* AIM OF THE TASK *
All of the data below should be repeated exactly. Pictures should not be included.

(DATA EXCERPT begins)

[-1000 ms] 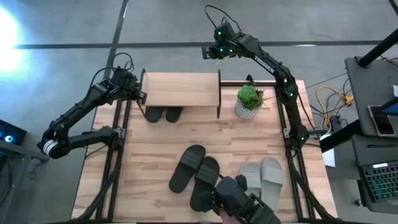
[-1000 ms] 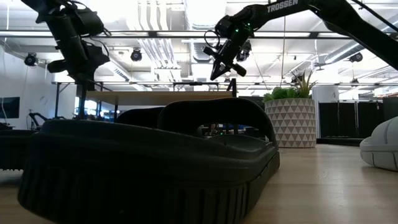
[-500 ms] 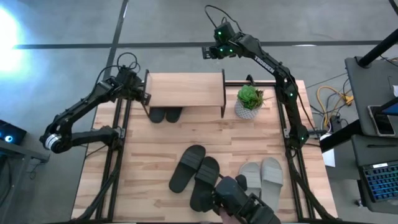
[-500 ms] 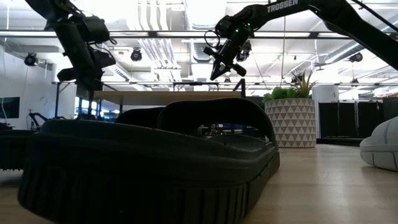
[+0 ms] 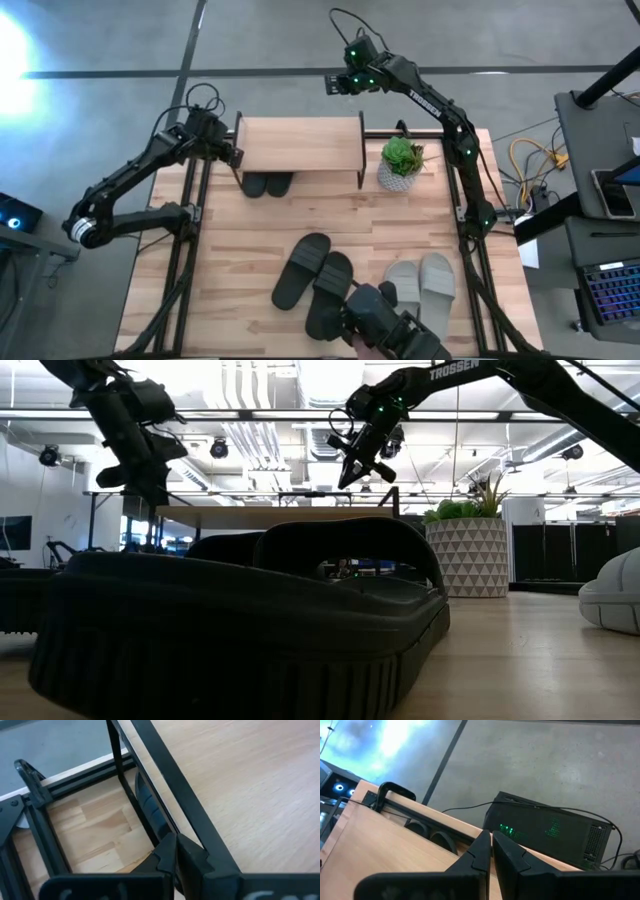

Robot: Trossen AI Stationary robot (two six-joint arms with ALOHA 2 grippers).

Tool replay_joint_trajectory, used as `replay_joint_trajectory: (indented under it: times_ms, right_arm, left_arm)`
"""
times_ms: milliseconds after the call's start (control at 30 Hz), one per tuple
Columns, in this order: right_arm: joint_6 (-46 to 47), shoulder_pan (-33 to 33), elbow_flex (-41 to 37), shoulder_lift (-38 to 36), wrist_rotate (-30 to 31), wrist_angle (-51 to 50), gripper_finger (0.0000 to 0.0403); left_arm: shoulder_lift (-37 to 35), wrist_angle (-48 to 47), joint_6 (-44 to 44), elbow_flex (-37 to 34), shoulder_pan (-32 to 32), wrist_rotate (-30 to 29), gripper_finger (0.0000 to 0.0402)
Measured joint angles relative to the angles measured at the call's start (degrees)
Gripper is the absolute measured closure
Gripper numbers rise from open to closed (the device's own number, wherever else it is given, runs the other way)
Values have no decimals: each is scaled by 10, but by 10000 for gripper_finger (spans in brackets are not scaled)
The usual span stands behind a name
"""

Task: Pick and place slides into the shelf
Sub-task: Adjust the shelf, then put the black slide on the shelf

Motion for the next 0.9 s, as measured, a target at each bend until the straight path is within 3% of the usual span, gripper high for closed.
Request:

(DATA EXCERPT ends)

* SOLUTION TO THIS EXERCISE *
[-1000 ms] 
[-1000 ms] 
[-500 ms] 
[-500 ms] 
[+0 ms] 

Robot: Trossen AI Stationary robot (two six-joint arms with ALOHA 2 grippers).

Tool replay_joint_trajectory, used as `replay_joint_trajectory: (indented under it: times_ms, right_arm, left_arm)`
"""
times_ms: milliseconds after the call's start (control at 30 Hz), one per tuple
Columns, in this order: right_arm: joint_6 (-46 to 47), shoulder_pan (-33 to 33), elbow_flex (-41 to 37), shoulder_lift (-38 to 36), wrist_rotate (-30 to 31), wrist_angle (-51 to 50), gripper_finger (0.0000 to 0.0403); left_arm: shoulder_lift (-37 to 35), wrist_angle (-48 to 47), joint_6 (-44 to 44), elbow_flex (-37 to 34), shoulder_pan (-32 to 32), wrist_rotate (-30 to 29), gripper_finger (0.0000 to 0.0402)
Measured joint angles relative to the angles measured at the call's start (degrees)
Gripper is the absolute measured closure
Gripper numbers rise from open to closed (the device's own number, wherever else it is given, runs the other way)
Values have no decimals: each is scaled by 10, but by 10000 for gripper_finger (spans in brackets are not scaled)
The usual span stands behind a name
"""

Task: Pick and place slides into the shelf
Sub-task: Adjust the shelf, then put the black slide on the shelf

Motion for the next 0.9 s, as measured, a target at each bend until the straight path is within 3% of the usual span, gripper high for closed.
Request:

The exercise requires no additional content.